#### What to produce
Lines from the listing below that contain the string "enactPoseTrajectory" are to be reported.

#### Data extract

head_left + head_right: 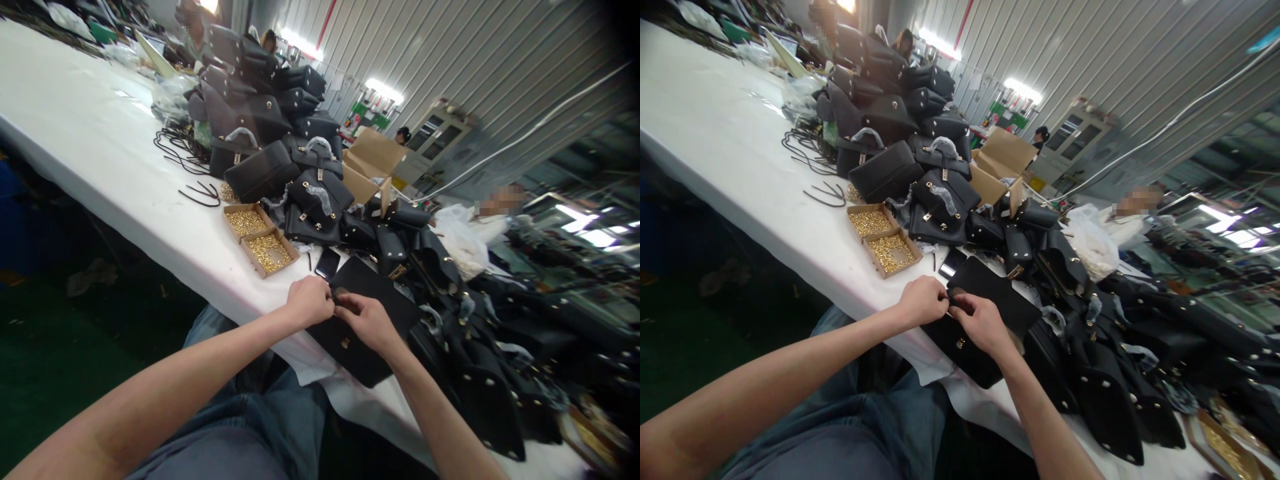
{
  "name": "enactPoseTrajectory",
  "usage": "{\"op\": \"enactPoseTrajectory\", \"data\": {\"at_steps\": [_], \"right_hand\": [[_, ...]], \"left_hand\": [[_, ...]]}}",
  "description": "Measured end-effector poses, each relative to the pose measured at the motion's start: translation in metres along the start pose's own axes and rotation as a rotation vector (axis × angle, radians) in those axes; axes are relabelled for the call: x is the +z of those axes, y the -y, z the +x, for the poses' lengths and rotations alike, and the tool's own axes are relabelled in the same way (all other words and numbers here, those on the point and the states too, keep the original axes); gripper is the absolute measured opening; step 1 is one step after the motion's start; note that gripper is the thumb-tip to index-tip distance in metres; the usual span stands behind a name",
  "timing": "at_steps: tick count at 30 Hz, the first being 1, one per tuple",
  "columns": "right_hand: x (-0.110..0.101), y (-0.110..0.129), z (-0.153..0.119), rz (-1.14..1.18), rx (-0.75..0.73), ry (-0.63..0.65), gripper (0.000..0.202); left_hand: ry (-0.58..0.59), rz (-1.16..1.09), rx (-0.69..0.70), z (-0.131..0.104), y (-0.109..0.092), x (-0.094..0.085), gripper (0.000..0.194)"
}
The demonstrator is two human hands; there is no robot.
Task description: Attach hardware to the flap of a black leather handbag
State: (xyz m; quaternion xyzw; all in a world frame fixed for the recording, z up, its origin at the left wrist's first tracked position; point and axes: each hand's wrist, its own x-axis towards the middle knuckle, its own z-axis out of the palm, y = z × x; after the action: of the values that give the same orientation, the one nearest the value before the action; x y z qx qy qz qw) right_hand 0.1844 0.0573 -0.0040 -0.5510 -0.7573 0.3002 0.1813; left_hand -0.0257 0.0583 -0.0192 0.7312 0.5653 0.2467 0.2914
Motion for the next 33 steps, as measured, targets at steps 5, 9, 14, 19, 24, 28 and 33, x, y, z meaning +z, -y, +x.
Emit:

#### Result
  "name": "enactPoseTrajectory",
  "usage": "{\"op\": \"enactPoseTrajectory\", \"data\": {\"at_steps\": [_], \"right_hand\": [[_, ...]], \"left_hand\": [[_, ...]]}}",

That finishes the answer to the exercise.